TSL bets on tobacco boon

LIVINGSTONE MARUFU

 

Listed agro concern, TSL Limited, is  expecting to  reap increased volumes from its tobacco related operations in the quarter to April this year.

The tobacco marketing season kicks off on March 30, 2022.

Company secretary Fadzayi Pedzisayi said apart from  handling the bulk of tobacco in the country, TSL through its subsidiary, the Tobacco Sales Floor (TSF), various contracting companies use the TSF premises to handle their golden leaf.

In a  trading update for the quarter to January 31 2022, Pedzisayi said the TSF was ready  for the tobacco marketing season.

“The onset of the tobacco marketing season is expected to improve volumes through the group’s tobacco related operations,” Pedzisayi said.

She said the business was setting up a new decentralised floor in Mvurwi to augment the Harare, Karoi and Marondera floors.

“This is expected to improve tobacco volumes to be handled in the year.

“Propak Hessian, [which is the only licensed packaging company],  commenced distribution of tobacco packaging materials during the quarter.

“Volumes of hessian wraps are ahead of prior year whilst tobacco paper is 16% above the same period last year,” Pedzisayi said.

She said revenue  for the group grew 72%  in the period under review.

Gearing for the quarter, Pedzisayi said, remained low with satisfactory interest cover.

She said the business is adequately stocked for the season.

Volumes at Agricura, however, were depressed against prior year due to the late start of the rainy season which resulted in a shift in volume uptake.

She said tobacco, maize and soya bean crops are growing well and yields are expected to be satisfactory.

The banana plantation recovered from the prior year drought resulting in improved yields.
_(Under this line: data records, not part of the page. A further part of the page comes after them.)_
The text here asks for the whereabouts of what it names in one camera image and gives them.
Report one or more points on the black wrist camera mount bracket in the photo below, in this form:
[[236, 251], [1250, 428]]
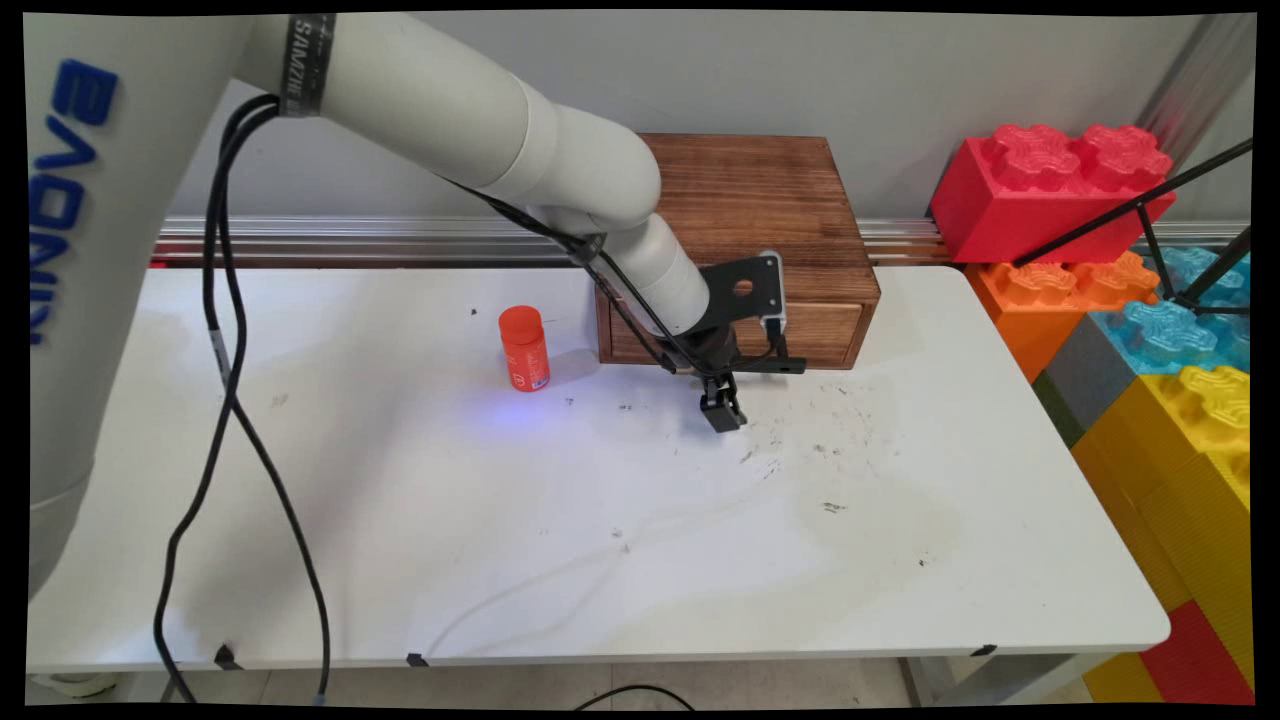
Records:
[[745, 290]]

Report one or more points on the translucent blue toy brick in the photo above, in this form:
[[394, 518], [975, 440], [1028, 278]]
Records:
[[1165, 335], [1205, 275]]

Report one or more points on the white table leg frame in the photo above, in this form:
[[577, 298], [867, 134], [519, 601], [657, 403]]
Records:
[[980, 680]]

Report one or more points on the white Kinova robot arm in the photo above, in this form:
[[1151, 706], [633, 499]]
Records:
[[420, 100]]

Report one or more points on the orange plastic bottle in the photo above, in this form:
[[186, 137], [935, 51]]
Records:
[[524, 350]]

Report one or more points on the big yellow toy brick stack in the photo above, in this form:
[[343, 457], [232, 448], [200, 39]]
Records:
[[1190, 480]]

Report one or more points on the grey toy brick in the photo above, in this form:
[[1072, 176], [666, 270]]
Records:
[[1085, 375]]

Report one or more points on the brown wooden drawer cabinet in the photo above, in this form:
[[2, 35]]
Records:
[[760, 200]]

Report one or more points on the big red toy brick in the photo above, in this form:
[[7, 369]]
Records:
[[1040, 200]]

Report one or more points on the black tripod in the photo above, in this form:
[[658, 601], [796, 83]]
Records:
[[1150, 215]]

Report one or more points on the big orange toy brick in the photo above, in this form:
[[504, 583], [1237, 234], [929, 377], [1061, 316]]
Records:
[[1030, 300]]

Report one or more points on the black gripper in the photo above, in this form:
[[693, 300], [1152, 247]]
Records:
[[715, 352]]

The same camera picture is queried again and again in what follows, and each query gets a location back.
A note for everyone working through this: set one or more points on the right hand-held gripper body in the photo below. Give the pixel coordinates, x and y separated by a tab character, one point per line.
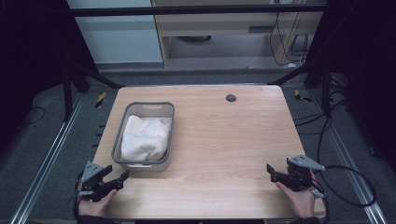
300	175

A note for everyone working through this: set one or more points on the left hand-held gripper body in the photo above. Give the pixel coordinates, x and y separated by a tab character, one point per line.
93	179

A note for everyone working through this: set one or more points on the grey plastic basket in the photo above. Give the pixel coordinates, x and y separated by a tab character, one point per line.
123	146

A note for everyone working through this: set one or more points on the white towel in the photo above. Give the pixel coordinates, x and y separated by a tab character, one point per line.
144	140

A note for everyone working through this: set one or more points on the person's right hand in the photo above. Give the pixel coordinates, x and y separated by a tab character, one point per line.
300	202

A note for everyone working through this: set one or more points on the person's left hand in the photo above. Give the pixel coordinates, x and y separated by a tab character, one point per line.
95	207

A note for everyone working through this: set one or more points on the yellow black tape strip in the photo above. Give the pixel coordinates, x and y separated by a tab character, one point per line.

TSL said the increasing dam water levels are expected to be adequate for the planned winter crop.

The rail initiative from Maputo to Harare positively impacted volumes in the general cargo and ports divisions although shortages of empty containers persisted.

“Distribution volumes are 49% behind last year as most customers’ volumes slowed down,” she said.

Premier’s forklift hours were down 9% in the quarter reviewed due to slowed activity among major clients.

Avis car rental days were 74% ahead of prior year as lockdown restrictions were less stringent in the current year.

Performance in the real estate operation remained satisfactory as space leased out was 10% above prior year due to the contribution of the new warehouse that was under construction in prior year.

TSL said the operating environment was expected to remain difficult.